Since the tragic events of 9/11 we keep hearing security experts demand tighter restrictions on daily life, while civil libertarians preach we should accept risk to avoid "Big Brother". Both groups implicitly assume a tradeoff between safety and freedom. But is such a tradeoff necessary? For generations, people have grown detached from responsibility for protecting and maintaining civilization, handing evermore of the task to paid professionals. But on 9/11 most of the useful video was taken by private citizens, private cell phones spread word quicker than official media, and the sole effective action to thwart terror was taken by individuals, armed with intelligence and communication tools outside official channels. What does this suggest about the coming era? Pundits cry that onrushing technologies threaten our freedom and privacy, yet these commentators actually underestimate the 'Moore's Law of cameras' that may soon spread digital vision nearly everywhere at minuscule expense. Meanwhile, citizens take a pragmatic attitude, accepting and even embracing the new age of transparency - one in which technology may actually empower individuals even more than elites.

Closing Plenary

Interfaces for Alternate, Automated and Involuntary Experiences: Prosthetics, Robotics and Remote Operational Systems
Stelarc

Stelarc is an Australian artist who has performed extensively in Japan, Europe and the USA- including new music, dance festivals and experimental theatre.

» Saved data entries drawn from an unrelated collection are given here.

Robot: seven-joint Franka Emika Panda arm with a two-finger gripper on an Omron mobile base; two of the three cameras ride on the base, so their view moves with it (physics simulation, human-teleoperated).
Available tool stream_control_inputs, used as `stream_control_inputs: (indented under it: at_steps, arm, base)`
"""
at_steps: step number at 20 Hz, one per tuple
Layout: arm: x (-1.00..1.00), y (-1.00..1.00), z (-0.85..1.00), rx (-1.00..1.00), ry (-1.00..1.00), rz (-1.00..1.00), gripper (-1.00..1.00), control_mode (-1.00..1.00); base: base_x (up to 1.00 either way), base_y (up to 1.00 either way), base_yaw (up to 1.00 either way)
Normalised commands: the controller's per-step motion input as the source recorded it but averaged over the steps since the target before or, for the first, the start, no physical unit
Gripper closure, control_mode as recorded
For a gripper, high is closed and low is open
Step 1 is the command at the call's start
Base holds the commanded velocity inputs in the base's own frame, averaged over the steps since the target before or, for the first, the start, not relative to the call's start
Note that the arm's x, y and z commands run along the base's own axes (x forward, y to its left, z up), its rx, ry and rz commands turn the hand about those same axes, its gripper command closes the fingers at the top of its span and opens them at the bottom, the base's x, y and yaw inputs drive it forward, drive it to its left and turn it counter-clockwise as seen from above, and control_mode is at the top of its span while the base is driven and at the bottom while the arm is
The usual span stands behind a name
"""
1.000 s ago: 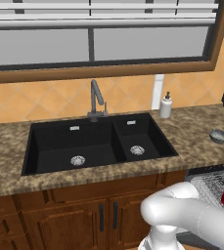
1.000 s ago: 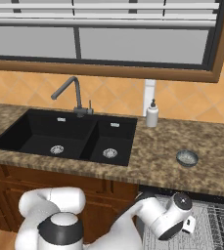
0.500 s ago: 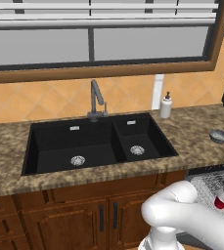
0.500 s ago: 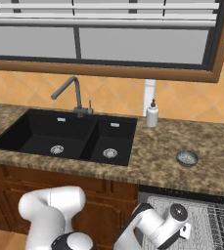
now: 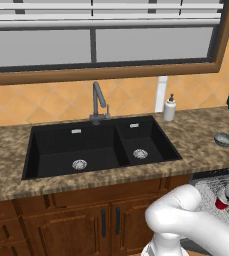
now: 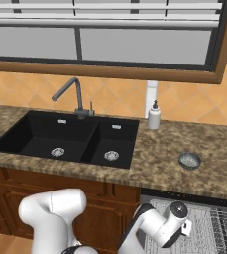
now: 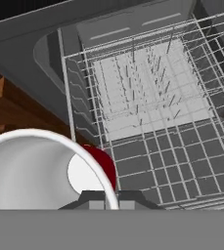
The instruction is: Pick up the cup and bowl from the counter, place them in the dishwasher, and close the dishwasher door.
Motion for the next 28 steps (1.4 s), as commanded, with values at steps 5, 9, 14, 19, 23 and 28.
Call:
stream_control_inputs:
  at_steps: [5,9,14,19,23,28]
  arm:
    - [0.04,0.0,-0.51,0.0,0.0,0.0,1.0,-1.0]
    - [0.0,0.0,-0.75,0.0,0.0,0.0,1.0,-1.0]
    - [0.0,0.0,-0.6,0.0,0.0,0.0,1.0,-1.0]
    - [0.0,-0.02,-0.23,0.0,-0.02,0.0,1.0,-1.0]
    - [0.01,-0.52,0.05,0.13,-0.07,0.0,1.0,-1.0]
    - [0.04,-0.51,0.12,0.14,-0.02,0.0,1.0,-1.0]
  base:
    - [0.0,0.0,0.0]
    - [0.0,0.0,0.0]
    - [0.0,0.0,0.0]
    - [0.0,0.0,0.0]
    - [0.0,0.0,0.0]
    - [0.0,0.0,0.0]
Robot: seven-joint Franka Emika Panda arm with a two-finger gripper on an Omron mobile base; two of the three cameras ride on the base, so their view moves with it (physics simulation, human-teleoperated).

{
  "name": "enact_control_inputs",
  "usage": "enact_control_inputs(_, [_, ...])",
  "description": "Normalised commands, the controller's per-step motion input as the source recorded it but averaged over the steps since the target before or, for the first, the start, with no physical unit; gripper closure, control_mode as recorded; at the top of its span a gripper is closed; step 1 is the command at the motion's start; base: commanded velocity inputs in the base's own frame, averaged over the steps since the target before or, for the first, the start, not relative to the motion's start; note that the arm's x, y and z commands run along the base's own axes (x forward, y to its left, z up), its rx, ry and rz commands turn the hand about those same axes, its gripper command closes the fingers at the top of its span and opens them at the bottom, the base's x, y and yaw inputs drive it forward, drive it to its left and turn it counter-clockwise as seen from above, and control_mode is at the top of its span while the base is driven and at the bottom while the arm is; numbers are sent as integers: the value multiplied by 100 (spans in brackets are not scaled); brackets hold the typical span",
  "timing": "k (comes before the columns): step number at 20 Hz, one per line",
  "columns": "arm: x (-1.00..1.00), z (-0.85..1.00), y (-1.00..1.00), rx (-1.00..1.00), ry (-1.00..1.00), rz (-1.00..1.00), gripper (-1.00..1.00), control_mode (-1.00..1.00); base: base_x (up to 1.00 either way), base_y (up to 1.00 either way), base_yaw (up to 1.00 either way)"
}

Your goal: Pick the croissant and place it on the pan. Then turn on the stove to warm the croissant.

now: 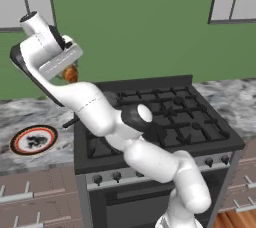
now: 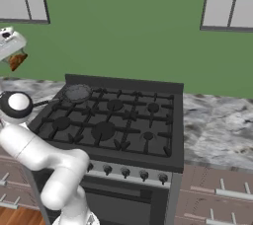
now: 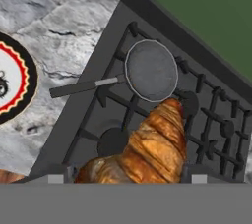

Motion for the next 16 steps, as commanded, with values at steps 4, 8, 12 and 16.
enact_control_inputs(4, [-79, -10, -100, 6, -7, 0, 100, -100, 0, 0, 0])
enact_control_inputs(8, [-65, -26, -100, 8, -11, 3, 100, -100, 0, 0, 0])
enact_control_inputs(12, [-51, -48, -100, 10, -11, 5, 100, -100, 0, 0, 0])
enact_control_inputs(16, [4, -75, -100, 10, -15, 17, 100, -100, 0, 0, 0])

He has used medical instruments, prosthetics, robotics, Virtual Reality systems and the Internet for art performances.

In 1997 he was appointed Honorary Professor of Art and Robotics at Carnegie Mellon University. He was Artist-In-Residence for Hamburg City in 1998. In 2000 he was awarded an honorary Degree of Law by Monash University. He is now Principal Research Fellow in the Performance Arts Digital Research Unit at The Nottingham Trent University, UK. His art is represented by the Sherman Galleries in Sydney.

In his presentation he will explore alternate, intimate and involuntary interfaces with the body, demonstrating a muscle stimulation system for remote choreography of the body.